The response of the optimization analysis performed on Minitab and the multiple response prediction are shown in
Table 5 and
Table 6, respectively.
Through DOE, it is possible to determine the best parameters in the process of obtention of spheres for possible applications in the biomaterials field. The spheres must show structural stability and high swelling capacity, as these are important characteristics for applications in curatives or drug carrier systems. The diameter of the spheres is also an important response, as it is possible to control and predict their sizes, depending on the application. Consequently, the best combinations of parameters for a greater swelling and a smaller diameter were a high concentration of a polymer solution (SPEEK-10), a low drip speed (20 mL/h), and a low drip height (5 cm). The samples S2-10-20-5 and S10-10-20-5 presented these combinations. These results support the previous ones, in which the spheres with a greater DS (88%) presented more regular sphericity, a greater pore quantity, a greater diameter, and swelling.
3.5. Cytotoxicity Study
Considering the best results of S
2-10-20-5 and S
10-10-20-5, the cytotoxicity was evaluated for applications in biomaterials, because toxic substances must not be present.
Figure 8 shows the cell viability chart for the best spheres of the experimental planning (S
2-10-20-5 and S
10-10-20-5).
It was observed that the metabolic cell activities of spheres were 110% ± 26% for the sphere S2-10-20-5 and 107% ± 30% for the sphere S10-10-20-5.

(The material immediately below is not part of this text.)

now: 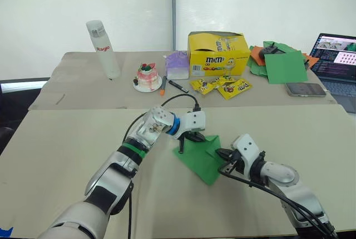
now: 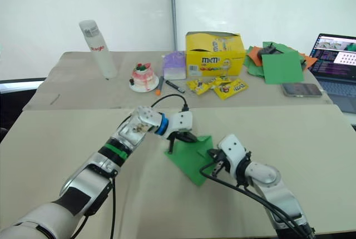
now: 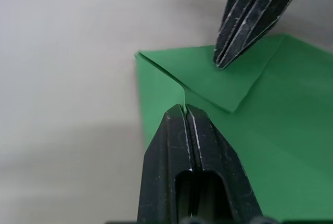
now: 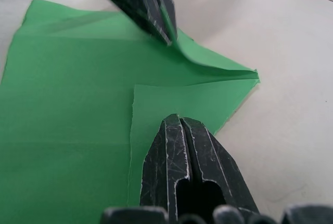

When the cell viability of the material is greater than 70%, it is considered non-cytotoxic. The spheres that were evaluated presented cell viability above the cytotoxicity index of 70%, which means that these samples did not present cytotoxic effects when in contact with L929 cell lines, which is in accordance with the literature [
7,
13].
4. Conclusions
The SPEEK spheres were successfully obtained in an infusion pump with the drip technique. The processing variables, such as concentrations, drip rates, and drip heights, influenced the morphology and swelling capacity of the spheres. The DS calculation obtained from the FTIR technique presented a correlation between the concentrations of SPEEK-6 and SPEEK-10. A greater concentration (SPEEK-10) obtained a greater DS (88%). The combination of the concentration (SPEEK-10) and the drip rate (20 mL/h) was determinant for the morphology. We observed a direct relation between the drip height and the diameter of the spheres obtained. The concentration was also significant for the swelling property. A greater concentration (SPEEK-10) resulted in greater swelling.
Thus, the best combinations analyzed through the DOE for obtaining the spheres with a high DS, regular sphericity, greater swelling, and a smaller diameter were the samples S2-10-20-5 and S10-10-20-5.
The cytotoxicity assay indicated that the best samples obtained in the experimental arrangement (S2-10-20-5 and S10-10-20-5) were not toxic. The evaluated spheres presented cell viability above the cytotoxicity index. According to the obtained results, we may conclude that the technique used to obtain the SPEEK spheres was effective and the analyzed results suggest potential applications as biomaterials.